> _Collected data_:
═══
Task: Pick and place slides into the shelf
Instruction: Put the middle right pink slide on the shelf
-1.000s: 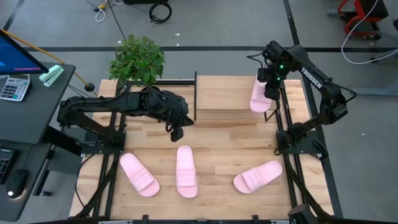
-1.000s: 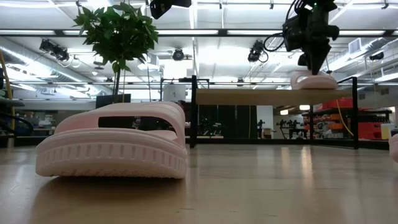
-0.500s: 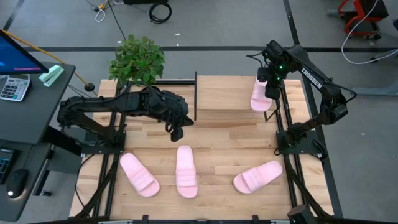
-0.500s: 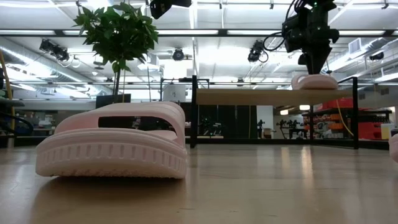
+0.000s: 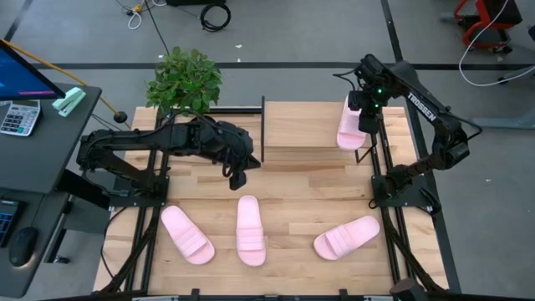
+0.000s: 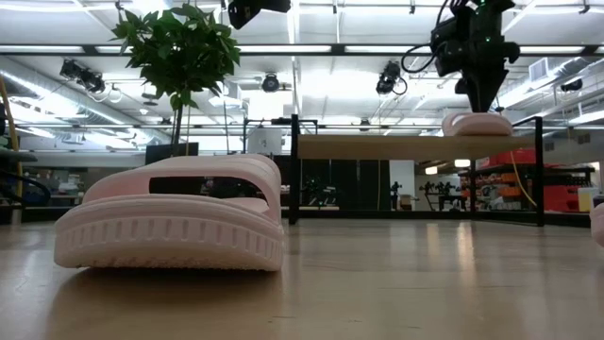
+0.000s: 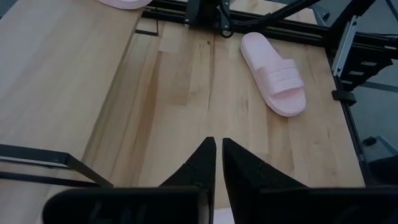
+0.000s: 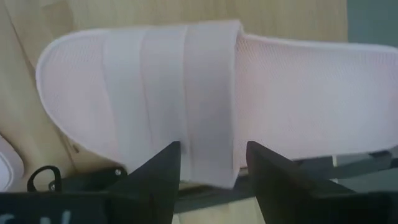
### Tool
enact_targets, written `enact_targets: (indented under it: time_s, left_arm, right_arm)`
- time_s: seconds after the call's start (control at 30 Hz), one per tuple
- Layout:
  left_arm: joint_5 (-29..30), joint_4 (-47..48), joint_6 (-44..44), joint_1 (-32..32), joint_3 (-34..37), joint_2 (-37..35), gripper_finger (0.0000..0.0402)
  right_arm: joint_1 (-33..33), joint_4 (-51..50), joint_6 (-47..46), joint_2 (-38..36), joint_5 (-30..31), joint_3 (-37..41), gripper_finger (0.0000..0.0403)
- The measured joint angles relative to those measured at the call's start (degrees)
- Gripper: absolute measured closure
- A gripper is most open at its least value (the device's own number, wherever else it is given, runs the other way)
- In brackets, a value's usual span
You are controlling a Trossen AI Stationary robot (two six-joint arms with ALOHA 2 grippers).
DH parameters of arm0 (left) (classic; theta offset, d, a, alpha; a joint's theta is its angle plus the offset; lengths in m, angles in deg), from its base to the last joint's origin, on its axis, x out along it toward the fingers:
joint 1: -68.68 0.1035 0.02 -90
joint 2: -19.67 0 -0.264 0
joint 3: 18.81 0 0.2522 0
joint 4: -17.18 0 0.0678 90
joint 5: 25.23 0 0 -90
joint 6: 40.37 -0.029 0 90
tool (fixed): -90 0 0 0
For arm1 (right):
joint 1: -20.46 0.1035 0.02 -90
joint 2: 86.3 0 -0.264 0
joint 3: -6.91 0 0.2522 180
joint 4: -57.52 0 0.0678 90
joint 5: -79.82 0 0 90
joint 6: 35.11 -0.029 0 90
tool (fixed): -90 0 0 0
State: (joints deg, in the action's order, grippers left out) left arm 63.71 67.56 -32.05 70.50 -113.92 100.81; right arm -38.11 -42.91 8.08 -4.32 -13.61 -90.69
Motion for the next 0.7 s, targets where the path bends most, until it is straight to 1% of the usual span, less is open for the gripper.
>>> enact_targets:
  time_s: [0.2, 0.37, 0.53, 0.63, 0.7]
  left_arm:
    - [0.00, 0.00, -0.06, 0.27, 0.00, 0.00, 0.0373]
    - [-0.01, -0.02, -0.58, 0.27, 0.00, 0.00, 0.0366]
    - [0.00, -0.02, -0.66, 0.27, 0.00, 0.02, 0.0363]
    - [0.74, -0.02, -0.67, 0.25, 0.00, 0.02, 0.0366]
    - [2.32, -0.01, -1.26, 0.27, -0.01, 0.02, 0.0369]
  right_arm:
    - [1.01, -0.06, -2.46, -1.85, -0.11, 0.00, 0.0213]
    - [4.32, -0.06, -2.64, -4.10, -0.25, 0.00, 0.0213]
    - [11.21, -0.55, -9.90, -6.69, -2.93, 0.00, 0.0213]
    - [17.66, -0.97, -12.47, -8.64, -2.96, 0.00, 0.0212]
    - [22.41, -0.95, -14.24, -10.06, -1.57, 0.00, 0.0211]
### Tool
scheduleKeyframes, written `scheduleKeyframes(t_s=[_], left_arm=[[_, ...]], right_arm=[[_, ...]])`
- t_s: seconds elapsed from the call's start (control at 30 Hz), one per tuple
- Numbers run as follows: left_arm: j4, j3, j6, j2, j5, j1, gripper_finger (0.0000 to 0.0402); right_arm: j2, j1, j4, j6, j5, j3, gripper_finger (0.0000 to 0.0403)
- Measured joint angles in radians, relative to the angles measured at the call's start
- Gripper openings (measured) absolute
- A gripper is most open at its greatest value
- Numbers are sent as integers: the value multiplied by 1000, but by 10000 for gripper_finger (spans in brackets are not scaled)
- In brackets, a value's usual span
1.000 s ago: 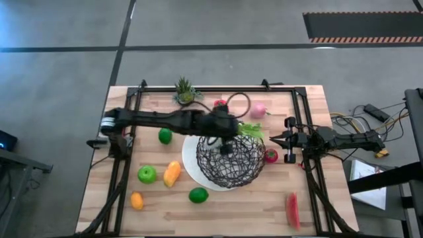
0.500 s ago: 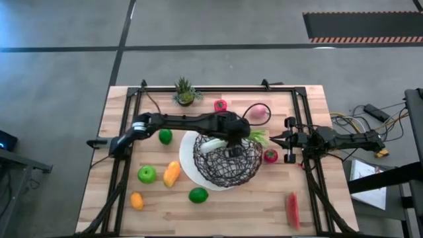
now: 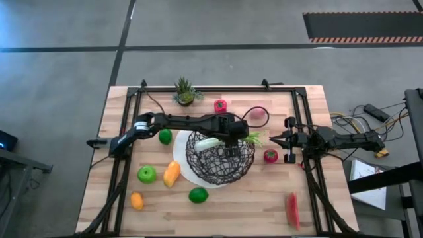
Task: Build produce basket
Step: Put the green celery into the wire basket
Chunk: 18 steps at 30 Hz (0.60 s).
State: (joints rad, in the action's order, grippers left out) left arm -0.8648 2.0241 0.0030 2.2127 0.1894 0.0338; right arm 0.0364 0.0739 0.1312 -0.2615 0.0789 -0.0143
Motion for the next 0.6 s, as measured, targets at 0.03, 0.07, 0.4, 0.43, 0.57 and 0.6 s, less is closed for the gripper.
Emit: scheduleKeyframes(t_s=[0.03, 0.07, 0.4, 0.43, 0.57, 0.6], left_arm=[[5, -5, 3, 0, 0, 0, 100], [12, -11, 4, 0, 0, 0, 113], [34, -19, 58, -1, -16, 1, 229], [35, -15, 63, -8, -16, 1, 237], [37, -16, 82, -60, -16, 4, 257], [36, -17, 83, -76, -16, 4, 259]], right_arm=[[0, 0, 0, 0, 0, 0, 11], [0, 0, 0, 0, 0, 0, 11], [0, 0, 0, 0, 0, 0, 11], [0, 0, 0, 0, 0, 0, 11], [0, 0, 0, 0, 0, 0, 11], [0, 0, 0, 0, 0, 0, 11]])
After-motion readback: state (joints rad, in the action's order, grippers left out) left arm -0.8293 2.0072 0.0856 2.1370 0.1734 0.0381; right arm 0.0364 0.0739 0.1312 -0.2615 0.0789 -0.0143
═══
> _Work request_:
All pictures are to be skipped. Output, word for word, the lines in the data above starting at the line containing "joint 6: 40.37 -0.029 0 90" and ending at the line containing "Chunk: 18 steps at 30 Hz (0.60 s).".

> _Answer box_:
joint 6: 40.37 -0.029 0 90
tool (fixed): -90 0 0 0
For arm1 (right):
joint 1: -20.46 0.1035 0.02 -90
joint 2: 86.3 0 -0.264 0
joint 3: -6.91 0 0.2522 180
joint 4: -57.52 0 0.0678 90
joint 5: -79.82 0 0 90
joint 6: 35.11 -0.029 0 90
tool (fixed): -90 0 0 0
State: (joints deg, in the action's order, grippers left out) left arm 63.71 67.56 -32.05 70.50 -113.92 100.81; right arm -38.11 -42.91 8.08 -4.32 -13.61 -90.69
Motion for the next 0.7 s, targets where the path bends most, until it is straight to 1% of the usual span, less is open for the gripper.
>>> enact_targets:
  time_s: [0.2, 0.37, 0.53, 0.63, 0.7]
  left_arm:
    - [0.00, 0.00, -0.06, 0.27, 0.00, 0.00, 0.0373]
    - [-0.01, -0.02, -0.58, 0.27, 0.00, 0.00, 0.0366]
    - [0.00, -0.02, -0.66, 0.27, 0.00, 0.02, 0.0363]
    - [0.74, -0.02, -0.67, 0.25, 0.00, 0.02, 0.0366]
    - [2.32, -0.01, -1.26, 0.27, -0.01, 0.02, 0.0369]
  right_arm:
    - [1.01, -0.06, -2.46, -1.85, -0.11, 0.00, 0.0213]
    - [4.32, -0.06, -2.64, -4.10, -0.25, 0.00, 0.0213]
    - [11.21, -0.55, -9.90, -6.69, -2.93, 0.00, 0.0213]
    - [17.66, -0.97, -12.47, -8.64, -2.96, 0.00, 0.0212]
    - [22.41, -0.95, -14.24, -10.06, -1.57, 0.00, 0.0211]
### Tool
scheduleKeyframes, written `scheduleKeyframes(t_s=[_], left_arm=[[_, ...]], right_arm=[[_, ...]])`
- t_s: seconds elapsed from the call's start (control at 30 Hz), one per tuple
- Numbers run as follows: left_arm: j4, j3, j6, j2, j5, j1, gripper_finger (0.0000 to 0.0402); right_arm: j2, j1, j4, j6, j5, j3, gripper_finger (0.0000 to 0.0403)
- Measured joint angles in radians, relative to the angles measured at the call's start
- Gripper openings (measured) absolute
- A gripper is most open at its greatest value
- Numbers are sent as integers: the value multiplied by 1000, but by 10000 for gripper_finger (spans in brackets are not scaled)
- In brackets, a value's usual span
1.000 s ago: 
0.500 s ago: 
now: 
Task: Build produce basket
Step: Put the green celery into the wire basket
Chunk: 18 steps at 30 Hz (0.60 s).

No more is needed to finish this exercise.